Marcel smiled.  “Well, I suppose it’s good enough for lawyers.”

Lightning flashed outside the dark windows.  Joly turned to Marcel and Rodolphe.  “Listen.  Sneer at us all you like for being bourgeois.  Most of us will be lawyers, it’s true.  But remember that we are trying to change things for the better, and that will take lawyers as well as poets!  It did in ’89, and it will tomorrow.”  He realised he was shouting to be heard over the increasingly cacophonous singing.  

“I understand the impulse to exist outside society,” said Prouvaire.  “Society is a gilded carriage on which the rich ride in comfort while the poor either pull till they drop or are crushed beneath its wheels.   Will you watch and do nothing, or will you join us?”

“Join you in what?”  Rodolphe’s eyes narrowed.

“There are those who would upset the cart and lay a new road where all may walk side by side.  It won’t be easy, and it will take courage.  Audacity.  But we believe Paris is with us.”

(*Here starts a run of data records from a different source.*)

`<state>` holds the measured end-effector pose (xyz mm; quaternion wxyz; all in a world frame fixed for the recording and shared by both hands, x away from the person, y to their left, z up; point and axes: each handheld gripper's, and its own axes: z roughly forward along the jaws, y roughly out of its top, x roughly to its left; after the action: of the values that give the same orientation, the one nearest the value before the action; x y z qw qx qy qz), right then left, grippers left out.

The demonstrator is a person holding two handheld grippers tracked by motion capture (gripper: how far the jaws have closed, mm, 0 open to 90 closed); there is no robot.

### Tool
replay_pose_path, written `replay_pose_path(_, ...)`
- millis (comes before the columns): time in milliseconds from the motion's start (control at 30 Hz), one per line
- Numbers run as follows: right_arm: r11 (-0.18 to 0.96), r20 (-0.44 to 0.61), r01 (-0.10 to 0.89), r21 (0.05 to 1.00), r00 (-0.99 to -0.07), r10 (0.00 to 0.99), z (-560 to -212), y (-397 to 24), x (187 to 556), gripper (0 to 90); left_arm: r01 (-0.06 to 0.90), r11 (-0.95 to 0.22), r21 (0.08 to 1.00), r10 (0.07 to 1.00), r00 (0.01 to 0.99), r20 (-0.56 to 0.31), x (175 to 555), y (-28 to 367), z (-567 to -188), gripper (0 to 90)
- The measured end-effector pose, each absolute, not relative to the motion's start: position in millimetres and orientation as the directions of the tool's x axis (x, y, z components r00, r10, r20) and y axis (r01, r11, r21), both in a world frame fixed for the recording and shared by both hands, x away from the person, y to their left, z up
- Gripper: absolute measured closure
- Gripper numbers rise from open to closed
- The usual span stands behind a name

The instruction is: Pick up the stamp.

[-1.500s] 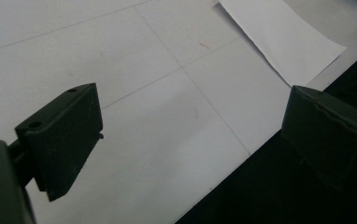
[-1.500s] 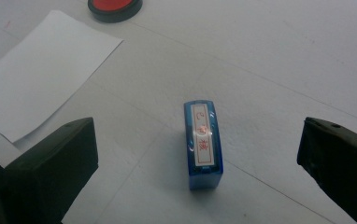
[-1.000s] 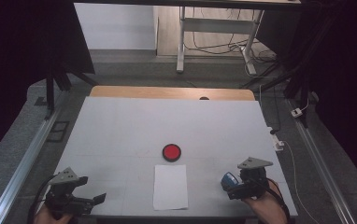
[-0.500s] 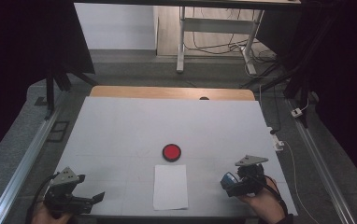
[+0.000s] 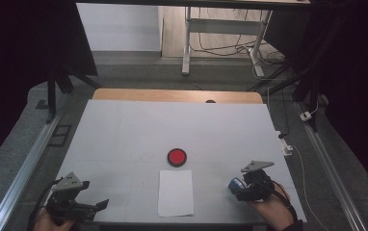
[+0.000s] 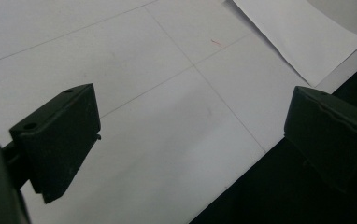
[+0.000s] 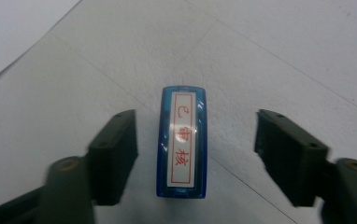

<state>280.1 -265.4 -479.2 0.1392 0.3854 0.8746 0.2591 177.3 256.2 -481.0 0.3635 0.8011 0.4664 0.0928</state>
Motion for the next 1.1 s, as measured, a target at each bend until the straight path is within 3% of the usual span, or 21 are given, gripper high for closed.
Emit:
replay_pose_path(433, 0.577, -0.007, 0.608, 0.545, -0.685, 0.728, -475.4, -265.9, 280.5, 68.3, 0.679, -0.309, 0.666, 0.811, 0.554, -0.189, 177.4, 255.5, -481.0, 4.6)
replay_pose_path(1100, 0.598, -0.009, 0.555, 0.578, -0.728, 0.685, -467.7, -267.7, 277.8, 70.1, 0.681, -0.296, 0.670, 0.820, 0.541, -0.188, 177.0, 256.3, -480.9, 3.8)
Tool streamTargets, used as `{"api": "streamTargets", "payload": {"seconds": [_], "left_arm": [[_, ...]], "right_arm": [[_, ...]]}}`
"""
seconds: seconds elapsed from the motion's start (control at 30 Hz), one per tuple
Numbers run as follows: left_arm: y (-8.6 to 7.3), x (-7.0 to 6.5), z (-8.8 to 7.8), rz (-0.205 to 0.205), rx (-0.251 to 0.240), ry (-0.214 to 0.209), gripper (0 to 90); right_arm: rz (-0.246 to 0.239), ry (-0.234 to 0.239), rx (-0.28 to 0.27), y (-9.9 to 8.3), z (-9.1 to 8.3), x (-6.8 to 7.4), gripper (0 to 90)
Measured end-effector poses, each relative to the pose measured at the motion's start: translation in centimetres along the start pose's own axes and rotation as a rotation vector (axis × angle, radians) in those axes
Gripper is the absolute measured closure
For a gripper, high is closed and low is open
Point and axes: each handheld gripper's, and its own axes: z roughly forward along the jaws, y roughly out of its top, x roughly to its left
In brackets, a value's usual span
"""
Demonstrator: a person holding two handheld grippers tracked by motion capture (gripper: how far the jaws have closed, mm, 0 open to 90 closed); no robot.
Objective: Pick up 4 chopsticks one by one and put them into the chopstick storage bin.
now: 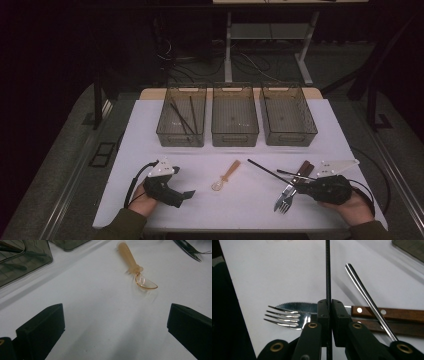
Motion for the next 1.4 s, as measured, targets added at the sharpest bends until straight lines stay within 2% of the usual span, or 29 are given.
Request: {"api": "streamTargets", "payload": {"seconds": [0.6, 0.8, 0.83, 1.0, 1.1, 1.4], "left_arm": [[0.0, 0.1, 0.0, -0.006, -0.006, -0.008, 1.2], [0.1, 0.1, 0.2, -0.033, -0.018, -0.011, 1.1], [0.1, 0.2, 0.4, -0.047, -0.017, -0.017, 0.4], [0.2, 0.1, 0.6, -0.057, -0.011, -0.028, 0.0], [0.3, 0.0, 0.9, -0.065, -0.025, -0.04, 0.0], [0.3, -0.1, 0.9, -0.046, -0.019, -0.038, 0.0]], "right_arm": [[-0.038, 0.012, -0.032, 2.9, 1.5, 0.7, 85.9], [-0.046, -0.003, -0.039, 3.7, 1.8, 0.7, 85.9], [-0.038, -0.003, -0.048, 3.9, 1.8, 0.7, 85.9], [-0.031, 0.0, -0.065, 4.5, 1.8, 0.5, 85.9], [-0.024, -0.005, -0.07, 5.1, 2.1, 0.3, 85.9], [-0.006, -0.002, -0.097, 6.7, 2.6, 0.0, 85.9]]}}
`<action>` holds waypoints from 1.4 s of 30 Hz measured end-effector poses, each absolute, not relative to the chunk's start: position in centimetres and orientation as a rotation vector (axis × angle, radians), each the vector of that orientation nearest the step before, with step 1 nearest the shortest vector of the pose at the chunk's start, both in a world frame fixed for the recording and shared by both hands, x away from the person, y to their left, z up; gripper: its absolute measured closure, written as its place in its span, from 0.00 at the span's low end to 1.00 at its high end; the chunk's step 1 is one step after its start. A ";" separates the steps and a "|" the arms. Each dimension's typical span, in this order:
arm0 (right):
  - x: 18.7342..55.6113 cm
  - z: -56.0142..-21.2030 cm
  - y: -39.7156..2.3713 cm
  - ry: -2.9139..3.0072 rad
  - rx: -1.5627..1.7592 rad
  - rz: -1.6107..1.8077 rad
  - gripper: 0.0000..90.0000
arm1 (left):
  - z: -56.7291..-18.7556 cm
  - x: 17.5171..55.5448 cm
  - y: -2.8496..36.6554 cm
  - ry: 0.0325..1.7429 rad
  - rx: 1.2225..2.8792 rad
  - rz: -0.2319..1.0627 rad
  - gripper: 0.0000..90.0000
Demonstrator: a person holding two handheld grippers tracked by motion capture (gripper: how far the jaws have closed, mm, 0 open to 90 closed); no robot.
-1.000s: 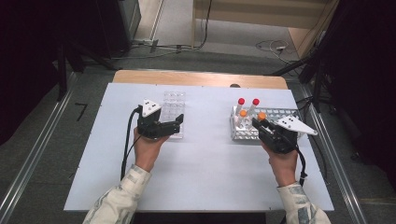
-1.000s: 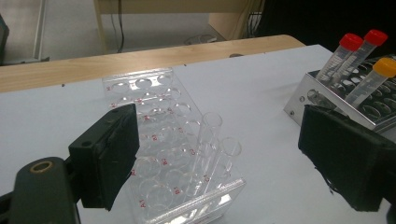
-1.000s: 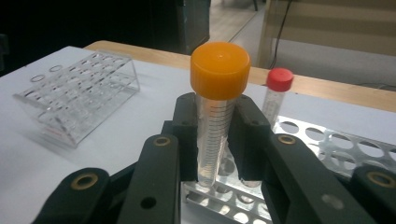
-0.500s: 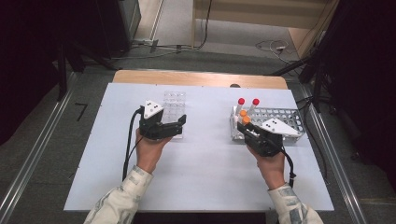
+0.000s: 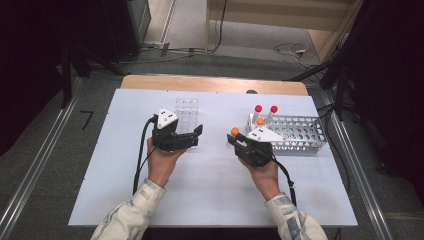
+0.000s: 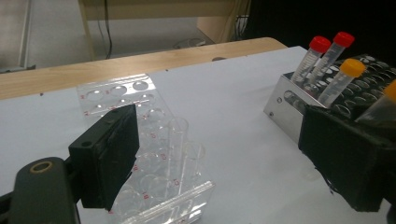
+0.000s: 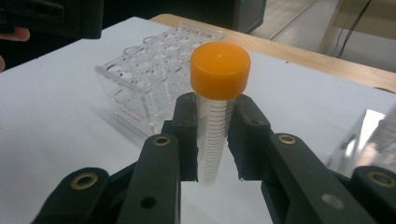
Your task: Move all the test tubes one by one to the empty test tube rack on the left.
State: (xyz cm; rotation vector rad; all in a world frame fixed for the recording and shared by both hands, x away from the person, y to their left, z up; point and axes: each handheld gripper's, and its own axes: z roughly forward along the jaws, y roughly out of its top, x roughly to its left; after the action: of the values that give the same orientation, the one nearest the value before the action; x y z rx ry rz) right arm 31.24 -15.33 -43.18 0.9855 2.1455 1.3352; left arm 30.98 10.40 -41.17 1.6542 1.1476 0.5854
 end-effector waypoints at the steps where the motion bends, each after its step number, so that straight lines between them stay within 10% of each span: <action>1: 31.3 -43.4 -14.9 2.151 0.982 1.326 0.79 | -41.1 30.9 10.2 1.138 1.656 0.569 0.15; 42: 30.9 -44.6 -10.0 2.237 0.919 1.342 0.78 | -41.9 29.8 7.1 0.917 1.800 0.437 0.78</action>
State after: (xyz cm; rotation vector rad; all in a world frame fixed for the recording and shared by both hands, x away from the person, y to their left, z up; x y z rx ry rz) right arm 30.92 -9.97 -44.61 0.9187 2.2374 1.3417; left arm 29.83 7.10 -41.87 1.8002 0.9175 0.4371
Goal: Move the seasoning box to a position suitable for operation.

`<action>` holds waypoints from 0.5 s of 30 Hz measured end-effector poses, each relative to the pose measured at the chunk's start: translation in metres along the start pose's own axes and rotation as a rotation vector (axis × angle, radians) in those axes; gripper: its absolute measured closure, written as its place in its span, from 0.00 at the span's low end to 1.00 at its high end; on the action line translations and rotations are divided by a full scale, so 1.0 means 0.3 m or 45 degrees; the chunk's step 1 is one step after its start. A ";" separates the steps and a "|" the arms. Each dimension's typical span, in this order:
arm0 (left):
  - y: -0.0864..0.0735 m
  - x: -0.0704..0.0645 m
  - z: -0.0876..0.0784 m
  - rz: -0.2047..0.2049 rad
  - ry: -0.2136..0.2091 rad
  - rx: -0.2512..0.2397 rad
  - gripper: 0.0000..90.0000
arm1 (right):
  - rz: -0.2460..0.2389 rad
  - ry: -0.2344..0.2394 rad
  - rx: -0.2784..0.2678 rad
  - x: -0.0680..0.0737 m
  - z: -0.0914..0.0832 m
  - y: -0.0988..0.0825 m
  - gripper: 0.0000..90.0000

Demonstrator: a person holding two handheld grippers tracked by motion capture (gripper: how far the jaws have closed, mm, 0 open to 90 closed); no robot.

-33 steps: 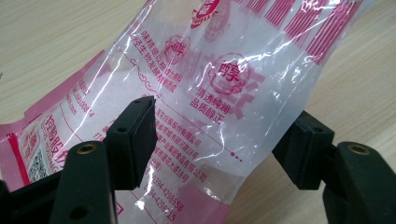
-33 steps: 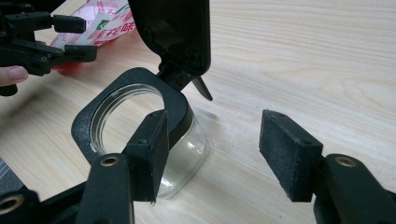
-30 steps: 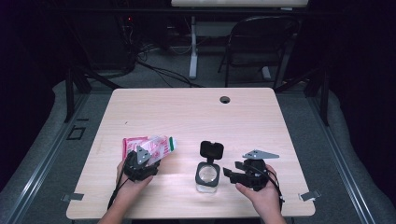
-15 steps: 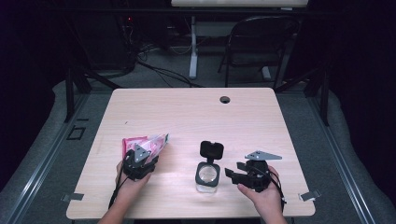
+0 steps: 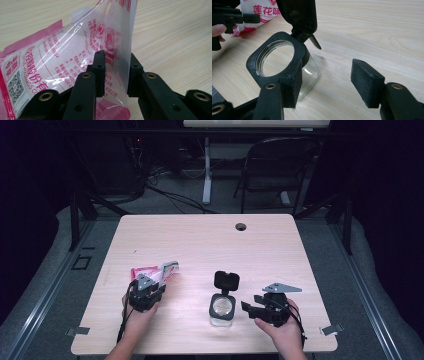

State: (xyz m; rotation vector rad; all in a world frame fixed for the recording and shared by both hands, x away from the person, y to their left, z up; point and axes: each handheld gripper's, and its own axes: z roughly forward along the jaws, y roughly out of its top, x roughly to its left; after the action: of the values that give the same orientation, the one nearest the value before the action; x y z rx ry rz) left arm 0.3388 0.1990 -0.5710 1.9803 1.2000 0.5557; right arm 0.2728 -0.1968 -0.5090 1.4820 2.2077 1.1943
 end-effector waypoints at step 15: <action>-0.004 0.017 0.016 -0.054 0.012 0.029 0.89 | 0.003 0.001 0.008 0.002 0.000 -0.010 0.47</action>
State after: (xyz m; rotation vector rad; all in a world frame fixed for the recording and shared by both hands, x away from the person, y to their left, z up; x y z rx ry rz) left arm 0.3438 0.2021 -0.5749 1.9683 1.2562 0.5332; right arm 0.2705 -0.1967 -0.5112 1.4876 2.2123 1.1901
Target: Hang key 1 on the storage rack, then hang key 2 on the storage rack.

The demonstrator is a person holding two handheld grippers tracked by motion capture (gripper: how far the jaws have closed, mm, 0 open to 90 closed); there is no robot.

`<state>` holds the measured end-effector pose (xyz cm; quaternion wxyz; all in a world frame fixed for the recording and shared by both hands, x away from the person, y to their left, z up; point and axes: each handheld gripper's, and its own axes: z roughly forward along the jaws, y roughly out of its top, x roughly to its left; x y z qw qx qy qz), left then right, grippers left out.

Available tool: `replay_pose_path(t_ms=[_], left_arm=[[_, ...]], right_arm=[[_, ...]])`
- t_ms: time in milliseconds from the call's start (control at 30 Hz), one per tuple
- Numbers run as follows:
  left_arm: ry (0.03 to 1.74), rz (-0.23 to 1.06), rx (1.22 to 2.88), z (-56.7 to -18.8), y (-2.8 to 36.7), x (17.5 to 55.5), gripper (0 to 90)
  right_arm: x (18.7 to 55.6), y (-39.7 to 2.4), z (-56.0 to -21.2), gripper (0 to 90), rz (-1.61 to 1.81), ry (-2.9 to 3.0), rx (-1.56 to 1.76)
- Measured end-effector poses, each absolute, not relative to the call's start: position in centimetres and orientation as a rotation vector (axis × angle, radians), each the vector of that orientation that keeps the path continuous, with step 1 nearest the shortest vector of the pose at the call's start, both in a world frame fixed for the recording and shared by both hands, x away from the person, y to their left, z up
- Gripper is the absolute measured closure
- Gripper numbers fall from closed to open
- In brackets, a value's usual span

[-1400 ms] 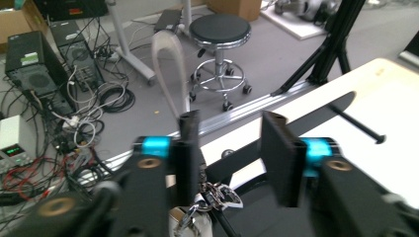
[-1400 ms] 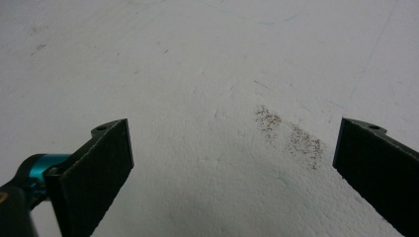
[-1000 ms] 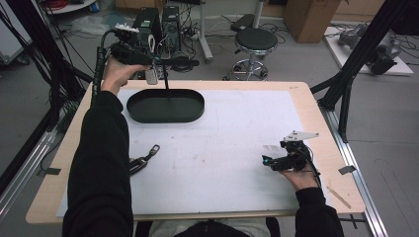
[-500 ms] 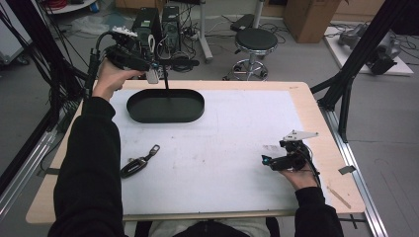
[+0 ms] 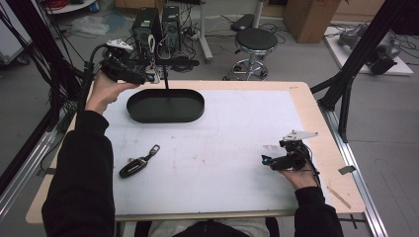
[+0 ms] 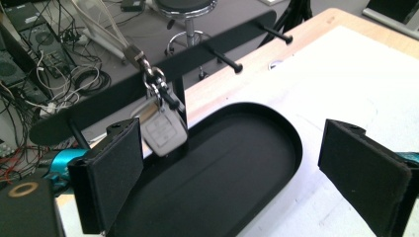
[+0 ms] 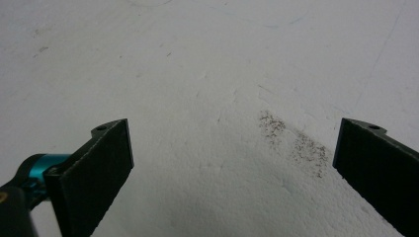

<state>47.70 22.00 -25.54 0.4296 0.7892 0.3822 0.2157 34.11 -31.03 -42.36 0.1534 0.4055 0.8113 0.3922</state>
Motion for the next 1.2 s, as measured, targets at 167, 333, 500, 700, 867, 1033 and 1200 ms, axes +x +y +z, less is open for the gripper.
replay_pose_path(t_ms=[167, 333, 500, 700, 867, 1033, 1200], left_arm=[[0.957, 0.530, 1.964, -26.3, 22.3, 46.7, 10.6], [0.957, 0.513, 1.973, -27.4, 22.5, 45.6, 10.6], [0.943, 0.489, 2.016, -29.0, 22.6, 44.3, 10.6], [0.920, 0.456, 2.080, -30.5, 21.9, 42.8, 10.6], [0.884, 0.432, 2.133, -31.4, 21.1, 41.7, 10.6], [0.866, 0.410, 2.167, -32.5, 20.5, 40.6, 10.6], [0.866, 0.400, 2.199, -33.5, 20.2, 39.8, 10.6]], right_arm=[[34.1, -31.0, -42.4, 1.1, 1.123, 2.329, 1.165], [34.1, -31.0, -42.4, 1.0, 1.122, 2.330, 1.164], [34.1, -31.0, -42.4, 1.0, 1.119, 2.330, 1.166], [34.2, -31.0, -42.4, 1.0, 1.122, 2.327, 1.164], [34.2, -31.1, -42.4, 1.0, 1.123, 2.325, 1.174], [34.2, -31.0, -42.4, 1.0, 1.119, 2.330, 1.166], [34.2, -31.0, -42.4, 1.0, 1.117, 2.332, 1.167]])
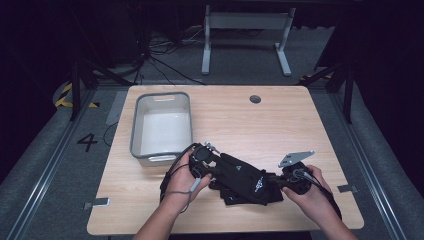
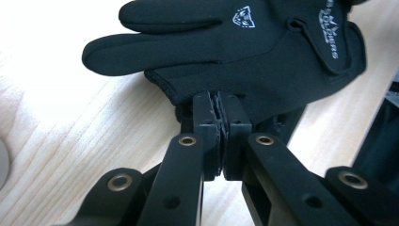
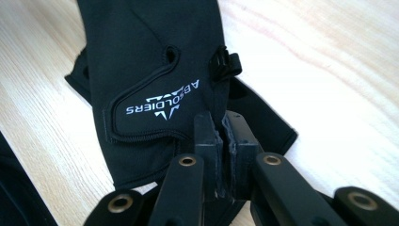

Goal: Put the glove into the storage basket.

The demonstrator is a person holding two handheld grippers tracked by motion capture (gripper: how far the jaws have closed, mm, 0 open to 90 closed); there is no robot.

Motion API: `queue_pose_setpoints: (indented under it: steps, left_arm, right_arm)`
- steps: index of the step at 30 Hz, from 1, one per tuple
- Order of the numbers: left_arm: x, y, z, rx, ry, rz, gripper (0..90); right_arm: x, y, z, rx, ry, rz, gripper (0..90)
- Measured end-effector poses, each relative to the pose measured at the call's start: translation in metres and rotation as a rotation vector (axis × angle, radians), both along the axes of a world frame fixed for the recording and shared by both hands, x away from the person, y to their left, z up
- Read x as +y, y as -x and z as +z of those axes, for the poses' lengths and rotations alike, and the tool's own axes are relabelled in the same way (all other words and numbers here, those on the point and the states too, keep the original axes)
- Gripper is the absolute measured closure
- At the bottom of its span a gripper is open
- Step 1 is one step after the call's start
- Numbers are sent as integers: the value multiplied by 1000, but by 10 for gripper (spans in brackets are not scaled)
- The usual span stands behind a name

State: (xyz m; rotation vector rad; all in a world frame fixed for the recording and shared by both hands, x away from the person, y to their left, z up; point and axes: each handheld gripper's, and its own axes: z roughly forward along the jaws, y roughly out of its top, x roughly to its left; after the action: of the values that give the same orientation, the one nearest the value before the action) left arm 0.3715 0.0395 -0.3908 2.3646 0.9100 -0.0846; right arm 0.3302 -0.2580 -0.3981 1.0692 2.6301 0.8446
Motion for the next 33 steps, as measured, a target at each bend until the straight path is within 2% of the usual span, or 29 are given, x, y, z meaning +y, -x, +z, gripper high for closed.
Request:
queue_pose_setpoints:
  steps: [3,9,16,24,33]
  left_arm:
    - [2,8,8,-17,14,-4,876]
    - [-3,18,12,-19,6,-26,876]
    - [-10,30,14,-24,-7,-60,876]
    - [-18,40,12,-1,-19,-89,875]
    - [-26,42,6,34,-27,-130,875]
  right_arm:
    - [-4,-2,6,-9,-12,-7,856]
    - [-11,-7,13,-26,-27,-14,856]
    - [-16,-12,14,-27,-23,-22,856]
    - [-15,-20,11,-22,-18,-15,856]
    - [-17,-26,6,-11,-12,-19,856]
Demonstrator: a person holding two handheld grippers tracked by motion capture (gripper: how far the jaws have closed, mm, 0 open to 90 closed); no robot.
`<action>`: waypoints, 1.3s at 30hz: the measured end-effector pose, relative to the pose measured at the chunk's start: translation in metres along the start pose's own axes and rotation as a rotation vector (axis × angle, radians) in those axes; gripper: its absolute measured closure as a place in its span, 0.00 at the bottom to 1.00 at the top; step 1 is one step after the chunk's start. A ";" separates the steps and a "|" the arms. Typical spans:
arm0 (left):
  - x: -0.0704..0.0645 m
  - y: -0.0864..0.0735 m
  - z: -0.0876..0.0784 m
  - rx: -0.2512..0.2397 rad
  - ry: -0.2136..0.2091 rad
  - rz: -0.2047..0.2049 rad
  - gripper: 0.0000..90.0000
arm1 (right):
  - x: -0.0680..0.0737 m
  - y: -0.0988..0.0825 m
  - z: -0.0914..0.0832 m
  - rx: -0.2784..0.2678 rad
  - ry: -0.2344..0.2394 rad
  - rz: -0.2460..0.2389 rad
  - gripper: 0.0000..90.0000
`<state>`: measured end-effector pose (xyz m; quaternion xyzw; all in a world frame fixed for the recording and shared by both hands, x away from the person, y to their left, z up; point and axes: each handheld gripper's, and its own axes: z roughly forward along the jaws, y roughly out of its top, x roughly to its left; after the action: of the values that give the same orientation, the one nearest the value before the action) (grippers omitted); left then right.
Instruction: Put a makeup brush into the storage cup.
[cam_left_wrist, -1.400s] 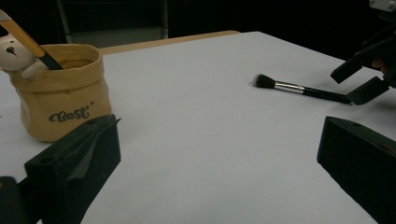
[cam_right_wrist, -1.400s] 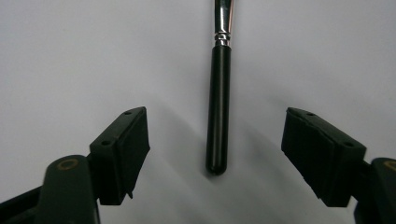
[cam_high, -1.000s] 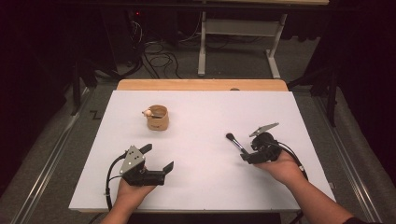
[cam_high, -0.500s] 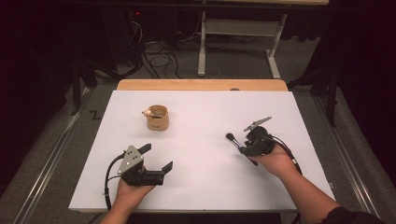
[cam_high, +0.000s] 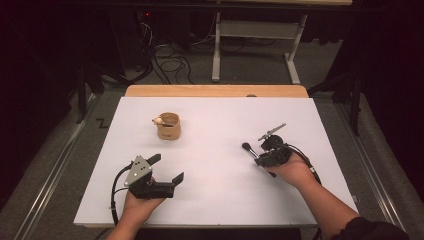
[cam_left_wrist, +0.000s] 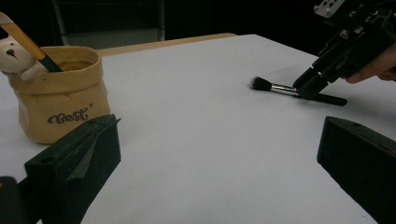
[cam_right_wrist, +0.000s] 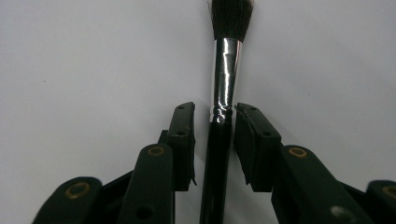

Rodolphe lowered his eyes to his glass.  “I’m just a poet.  Tonight I drink Champagne, tomorrow water.  I take each day as it comes.”

“And you, Marcel?”

“I depict acts of heroism on canvas— or I try.”  Marcel smiled wryly.  “And fail, mostly.  Grantaire was right.  And if I tried to be a revolutionary hero, I’d fail at that too.  Now, a failed artist is a wretched creature, but a failed revolutionary is… in an even worse case.  Of the two, I know which I’d rather be.”

Grantaire had noticed their conversation, and pointed his floral baton menacingly.  “Sing, you bastards!” 

Sur ma tombe, je veux qu’on inscrive:
Ici-gît le roi des buveurs
.”

Across the table, Bossuet reached around Grantaire’s waist to unfasten his buttons while Courfeyrac and Bahorel tugged down on one trouser leg each.  The room outroared the thunderstorm as Grantaire’s trousers descended.  Nothing daunted, Grantaire sang on, rose in hand, the table shaking as he conducted like one possessed, his nether baton bouncing in time:

La morale de cette histoire,
C’est qu’il faut boire avant d’mourir!”

The song ended with falsetto high notes from everyone and a protracted cheer.  Grantaire, trousers still around his ankles, bowed theatrically in all directions and was pelted with flowers snatched from the vases on the tables.  His bare posterior was towards the door when it opened, and he turned at the draft of wet, chill air.

Enjolras, his hair soaked, stood in the doorway.  

image

Thunder echoed from without as he stepped forwards.  “Courfeyrac?  I went to your lodgings, and Marius told me you were here.  Did you forget to leave me that article?  You know we go to press tonight.”

“Oh.”  Courfeyrac stood up, looking guilty.  “A thousand apologies!  I meant to get it to you, of course, but…”  He fished in his jacket pocket, extracted a folded page.  “Here it is.  I’m sorry.”  He handed the paper to Enjolras, who stood entirely still beside the table, not looking up or acknowledging Grantaire in any way.  “May we pour you some Champagne?”

“No, thank you.  I must be going.  Till tomorrow, then?”

“Till tomorrow.”  Courfeyrac leaned forward as if for bisous, but Enjolras had already turned on his heel and made for the door, unhurried, straight-backed.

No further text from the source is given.